§ **ASSIGNMENT**
Count, please, the lines in the listing below that contain "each", and reply with the count only.

━━━ INPUT DATA ━━━

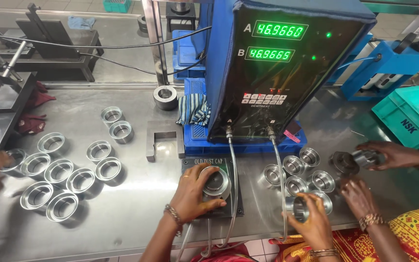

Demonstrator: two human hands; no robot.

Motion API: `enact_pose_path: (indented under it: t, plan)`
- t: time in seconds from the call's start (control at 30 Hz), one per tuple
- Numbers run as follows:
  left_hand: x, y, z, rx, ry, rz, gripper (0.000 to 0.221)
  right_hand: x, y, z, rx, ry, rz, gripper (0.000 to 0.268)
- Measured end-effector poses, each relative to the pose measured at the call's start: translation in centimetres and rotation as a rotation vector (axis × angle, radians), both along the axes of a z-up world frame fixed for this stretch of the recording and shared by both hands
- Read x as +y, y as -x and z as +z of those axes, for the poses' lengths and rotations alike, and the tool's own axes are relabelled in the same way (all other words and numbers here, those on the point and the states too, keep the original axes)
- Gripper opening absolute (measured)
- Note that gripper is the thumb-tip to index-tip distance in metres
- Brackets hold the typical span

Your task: Measure metal rings and components using digital testing equipment and organize them into bins.

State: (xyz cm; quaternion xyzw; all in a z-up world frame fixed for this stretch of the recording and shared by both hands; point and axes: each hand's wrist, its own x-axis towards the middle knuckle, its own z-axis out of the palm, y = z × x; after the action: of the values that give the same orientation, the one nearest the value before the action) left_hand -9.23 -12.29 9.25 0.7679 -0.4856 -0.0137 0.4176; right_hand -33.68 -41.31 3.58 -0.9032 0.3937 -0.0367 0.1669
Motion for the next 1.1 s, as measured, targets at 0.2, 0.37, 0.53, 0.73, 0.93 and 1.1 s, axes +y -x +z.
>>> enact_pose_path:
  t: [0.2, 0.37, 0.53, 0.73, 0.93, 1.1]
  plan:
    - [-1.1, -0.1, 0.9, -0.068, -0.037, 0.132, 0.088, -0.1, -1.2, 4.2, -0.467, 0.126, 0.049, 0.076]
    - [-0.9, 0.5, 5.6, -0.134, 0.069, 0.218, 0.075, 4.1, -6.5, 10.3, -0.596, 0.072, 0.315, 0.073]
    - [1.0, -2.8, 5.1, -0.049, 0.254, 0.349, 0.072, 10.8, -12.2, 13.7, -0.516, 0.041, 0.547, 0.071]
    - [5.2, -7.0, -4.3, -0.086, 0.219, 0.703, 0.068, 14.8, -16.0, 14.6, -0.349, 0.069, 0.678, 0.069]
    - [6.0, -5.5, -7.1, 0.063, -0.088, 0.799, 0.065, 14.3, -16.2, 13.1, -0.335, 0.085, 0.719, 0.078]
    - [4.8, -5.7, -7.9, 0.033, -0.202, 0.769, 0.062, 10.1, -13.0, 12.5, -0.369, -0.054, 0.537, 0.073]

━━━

§ **THE COMPLETED TASK**
2